_TASK DETAILS_
Work through the lines below and count those holding "asks"; reply with the number only.

******

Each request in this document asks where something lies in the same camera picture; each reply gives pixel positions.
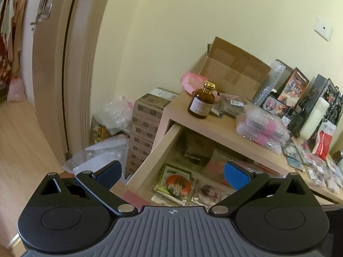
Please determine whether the wooden drawer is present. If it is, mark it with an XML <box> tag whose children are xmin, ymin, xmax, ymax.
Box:
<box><xmin>112</xmin><ymin>124</ymin><xmax>282</xmax><ymax>208</ymax></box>

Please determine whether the wooden side table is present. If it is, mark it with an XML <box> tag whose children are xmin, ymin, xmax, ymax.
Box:
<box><xmin>151</xmin><ymin>90</ymin><xmax>343</xmax><ymax>205</ymax></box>

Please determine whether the dark haired anime badge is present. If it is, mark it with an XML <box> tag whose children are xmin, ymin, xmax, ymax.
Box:
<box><xmin>191</xmin><ymin>180</ymin><xmax>229</xmax><ymax>209</ymax></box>

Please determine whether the red white snack pouch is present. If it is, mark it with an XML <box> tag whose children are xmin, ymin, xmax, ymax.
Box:
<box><xmin>312</xmin><ymin>121</ymin><xmax>337</xmax><ymax>161</ymax></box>

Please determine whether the pink wrapped plastic packet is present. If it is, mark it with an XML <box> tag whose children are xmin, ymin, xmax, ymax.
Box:
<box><xmin>235</xmin><ymin>104</ymin><xmax>290</xmax><ymax>155</ymax></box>

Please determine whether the red haired anime badge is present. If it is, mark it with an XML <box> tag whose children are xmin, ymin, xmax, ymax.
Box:
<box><xmin>154</xmin><ymin>164</ymin><xmax>197</xmax><ymax>206</ymax></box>

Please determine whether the anime badge box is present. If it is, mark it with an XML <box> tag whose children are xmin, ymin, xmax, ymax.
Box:
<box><xmin>260</xmin><ymin>95</ymin><xmax>290</xmax><ymax>118</ymax></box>

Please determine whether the white plastic bags pile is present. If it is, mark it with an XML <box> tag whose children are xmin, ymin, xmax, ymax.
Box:
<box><xmin>63</xmin><ymin>96</ymin><xmax>134</xmax><ymax>175</ymax></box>

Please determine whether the white cylindrical bottle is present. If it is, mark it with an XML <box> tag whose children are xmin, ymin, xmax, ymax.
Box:
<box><xmin>299</xmin><ymin>97</ymin><xmax>330</xmax><ymax>140</ymax></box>

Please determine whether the red anime poster card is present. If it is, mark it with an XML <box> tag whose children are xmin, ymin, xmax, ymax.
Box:
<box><xmin>277</xmin><ymin>68</ymin><xmax>309</xmax><ymax>108</ymax></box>

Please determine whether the stack of brown cartons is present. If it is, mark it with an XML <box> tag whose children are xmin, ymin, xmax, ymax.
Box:
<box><xmin>125</xmin><ymin>88</ymin><xmax>178</xmax><ymax>178</ymax></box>

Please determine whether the amber bottle gold cap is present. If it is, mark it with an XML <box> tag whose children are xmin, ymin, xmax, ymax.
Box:
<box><xmin>188</xmin><ymin>81</ymin><xmax>216</xmax><ymax>120</ymax></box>

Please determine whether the bubble wrap roll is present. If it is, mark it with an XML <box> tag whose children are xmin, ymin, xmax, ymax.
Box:
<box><xmin>252</xmin><ymin>60</ymin><xmax>286</xmax><ymax>107</ymax></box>

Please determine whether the brown cardboard box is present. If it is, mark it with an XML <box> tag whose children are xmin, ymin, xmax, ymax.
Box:
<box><xmin>199</xmin><ymin>37</ymin><xmax>271</xmax><ymax>100</ymax></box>

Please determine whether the pink plastic bag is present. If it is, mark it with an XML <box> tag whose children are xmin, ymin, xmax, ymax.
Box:
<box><xmin>180</xmin><ymin>72</ymin><xmax>208</xmax><ymax>96</ymax></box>

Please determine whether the white wall switch plate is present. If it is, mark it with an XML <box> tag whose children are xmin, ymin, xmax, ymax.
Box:
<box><xmin>314</xmin><ymin>16</ymin><xmax>332</xmax><ymax>42</ymax></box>

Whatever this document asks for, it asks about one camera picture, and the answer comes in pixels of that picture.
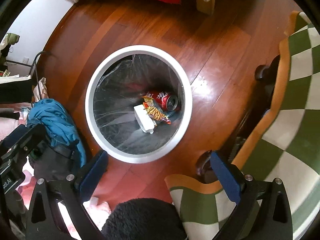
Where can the white round trash bin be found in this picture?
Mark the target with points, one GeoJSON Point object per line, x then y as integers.
{"type": "Point", "coordinates": [118, 85]}

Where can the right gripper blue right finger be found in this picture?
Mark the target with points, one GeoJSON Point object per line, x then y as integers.
{"type": "Point", "coordinates": [262, 208]}

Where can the red soda can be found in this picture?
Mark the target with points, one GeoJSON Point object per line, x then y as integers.
{"type": "Point", "coordinates": [168, 101]}

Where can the black fuzzy trouser leg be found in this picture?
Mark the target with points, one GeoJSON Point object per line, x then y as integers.
{"type": "Point", "coordinates": [144, 218]}

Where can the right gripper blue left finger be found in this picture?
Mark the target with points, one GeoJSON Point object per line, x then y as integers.
{"type": "Point", "coordinates": [44, 217]}

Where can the green white checkered tablecloth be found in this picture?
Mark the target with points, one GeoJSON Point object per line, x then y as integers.
{"type": "Point", "coordinates": [284, 144]}

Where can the blue jacket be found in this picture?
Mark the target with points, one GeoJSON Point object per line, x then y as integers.
{"type": "Point", "coordinates": [59, 126]}

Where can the orange snack wrapper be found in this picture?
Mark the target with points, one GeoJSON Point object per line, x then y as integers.
{"type": "Point", "coordinates": [154, 111]}

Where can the white small box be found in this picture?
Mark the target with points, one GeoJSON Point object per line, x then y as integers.
{"type": "Point", "coordinates": [145, 122]}

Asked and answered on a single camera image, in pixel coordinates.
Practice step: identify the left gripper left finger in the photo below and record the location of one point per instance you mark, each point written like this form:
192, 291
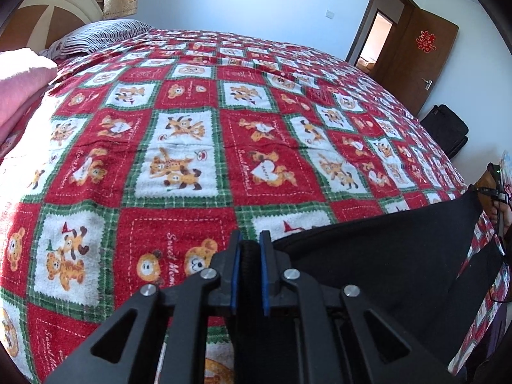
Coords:
158, 334

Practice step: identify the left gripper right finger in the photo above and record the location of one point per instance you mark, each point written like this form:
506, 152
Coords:
341, 336

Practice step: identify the black pants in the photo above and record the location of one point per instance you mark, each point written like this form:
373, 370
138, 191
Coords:
413, 265

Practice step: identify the person's right hand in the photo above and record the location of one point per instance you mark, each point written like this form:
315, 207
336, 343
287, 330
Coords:
500, 217

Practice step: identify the wooden bedside cabinet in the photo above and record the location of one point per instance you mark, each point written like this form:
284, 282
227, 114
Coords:
490, 183

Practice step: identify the black suitcase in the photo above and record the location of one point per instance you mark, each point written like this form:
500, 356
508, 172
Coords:
447, 129

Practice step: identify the red door decoration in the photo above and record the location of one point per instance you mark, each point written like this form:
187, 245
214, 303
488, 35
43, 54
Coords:
426, 41

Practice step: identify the brown wooden door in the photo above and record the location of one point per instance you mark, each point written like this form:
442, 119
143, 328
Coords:
401, 66

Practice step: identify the red patchwork bear bedspread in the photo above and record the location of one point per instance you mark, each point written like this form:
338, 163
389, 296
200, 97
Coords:
141, 158

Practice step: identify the pink folded blanket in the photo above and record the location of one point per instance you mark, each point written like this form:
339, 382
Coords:
24, 76

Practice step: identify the striped pillow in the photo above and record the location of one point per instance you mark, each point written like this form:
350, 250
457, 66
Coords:
95, 36

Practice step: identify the cream and brown headboard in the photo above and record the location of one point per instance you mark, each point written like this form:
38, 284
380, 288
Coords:
37, 24

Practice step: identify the silver door handle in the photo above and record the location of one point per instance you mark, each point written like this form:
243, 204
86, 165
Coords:
427, 83

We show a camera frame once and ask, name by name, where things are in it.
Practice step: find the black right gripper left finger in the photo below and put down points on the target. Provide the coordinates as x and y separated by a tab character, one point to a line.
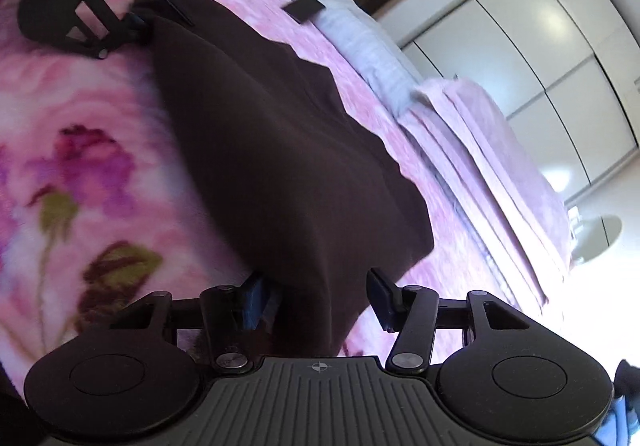
141	371

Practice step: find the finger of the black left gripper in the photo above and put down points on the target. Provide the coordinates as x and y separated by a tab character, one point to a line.
86	27

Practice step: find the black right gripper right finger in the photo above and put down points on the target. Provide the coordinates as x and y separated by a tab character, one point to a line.
497	372

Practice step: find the dark brown garment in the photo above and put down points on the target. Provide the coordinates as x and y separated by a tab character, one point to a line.
308	198

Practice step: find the blue folded clothes pile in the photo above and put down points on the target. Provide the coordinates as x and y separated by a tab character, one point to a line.
621	423

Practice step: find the light striped bed sheet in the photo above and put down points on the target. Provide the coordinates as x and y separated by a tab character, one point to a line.
366	46

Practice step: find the small black square object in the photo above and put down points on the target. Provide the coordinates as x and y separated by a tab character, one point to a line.
303	11

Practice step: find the folded pink quilt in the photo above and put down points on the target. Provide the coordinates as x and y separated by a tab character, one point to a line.
517	214

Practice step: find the white wardrobe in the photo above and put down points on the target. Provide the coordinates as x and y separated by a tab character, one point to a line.
564	73

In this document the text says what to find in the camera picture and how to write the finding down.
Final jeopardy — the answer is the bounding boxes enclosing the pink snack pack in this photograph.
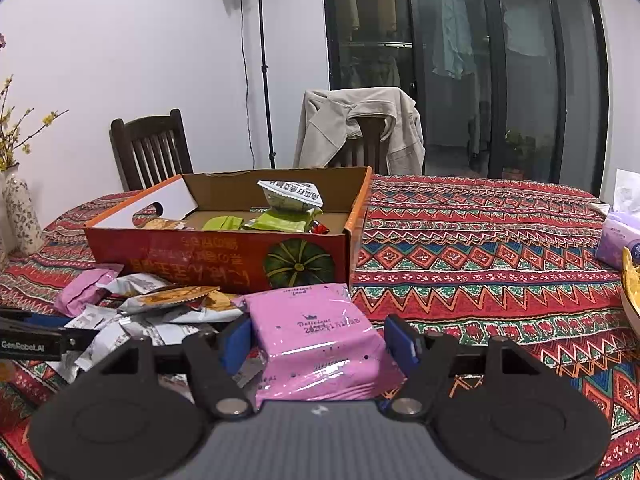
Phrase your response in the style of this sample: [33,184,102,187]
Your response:
[233,283,405,404]

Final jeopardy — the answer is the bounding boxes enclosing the lime green snack packet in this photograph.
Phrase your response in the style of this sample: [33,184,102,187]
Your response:
[202,214,244,231]

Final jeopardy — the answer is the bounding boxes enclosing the white barcode snack packet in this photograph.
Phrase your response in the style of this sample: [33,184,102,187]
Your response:
[257,180,323,211]

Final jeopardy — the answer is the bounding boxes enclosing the silver orange snack packet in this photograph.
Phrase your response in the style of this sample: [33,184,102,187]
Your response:
[117,286,219,315]

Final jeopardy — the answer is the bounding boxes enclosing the floral ceramic vase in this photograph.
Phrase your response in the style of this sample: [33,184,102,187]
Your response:
[2,162,44,256]

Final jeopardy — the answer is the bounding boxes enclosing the orange pumpkin cardboard box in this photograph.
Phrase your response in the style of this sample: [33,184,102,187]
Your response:
[85,167,372,294]

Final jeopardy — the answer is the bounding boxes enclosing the red patterned tablecloth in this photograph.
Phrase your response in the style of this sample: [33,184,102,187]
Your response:
[0,173,640,480]

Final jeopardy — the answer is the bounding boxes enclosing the green white packet in box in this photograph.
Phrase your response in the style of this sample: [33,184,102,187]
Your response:
[243,208,322,233]

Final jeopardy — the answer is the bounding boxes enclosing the wooden chair with jacket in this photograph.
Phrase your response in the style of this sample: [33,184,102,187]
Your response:
[328,117,388,176]

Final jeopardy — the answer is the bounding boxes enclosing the yellow flower branches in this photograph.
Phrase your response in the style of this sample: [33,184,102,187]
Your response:
[0,76,70,171]

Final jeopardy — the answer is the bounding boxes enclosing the dark wooden chair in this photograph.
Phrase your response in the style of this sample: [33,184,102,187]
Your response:
[110,108,193,191]

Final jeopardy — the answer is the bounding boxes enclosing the gold foil wrapper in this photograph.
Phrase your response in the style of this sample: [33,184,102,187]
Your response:
[620,247,640,337]

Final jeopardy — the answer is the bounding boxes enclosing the beige jacket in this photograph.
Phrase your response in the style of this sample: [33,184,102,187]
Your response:
[293,87,425,176]

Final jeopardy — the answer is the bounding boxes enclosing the purple tissue pack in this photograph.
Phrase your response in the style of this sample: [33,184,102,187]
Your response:
[596,169,640,271]

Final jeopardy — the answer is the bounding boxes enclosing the black framed glass door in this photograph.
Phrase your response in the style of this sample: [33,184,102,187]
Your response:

******

_ANSWER_
2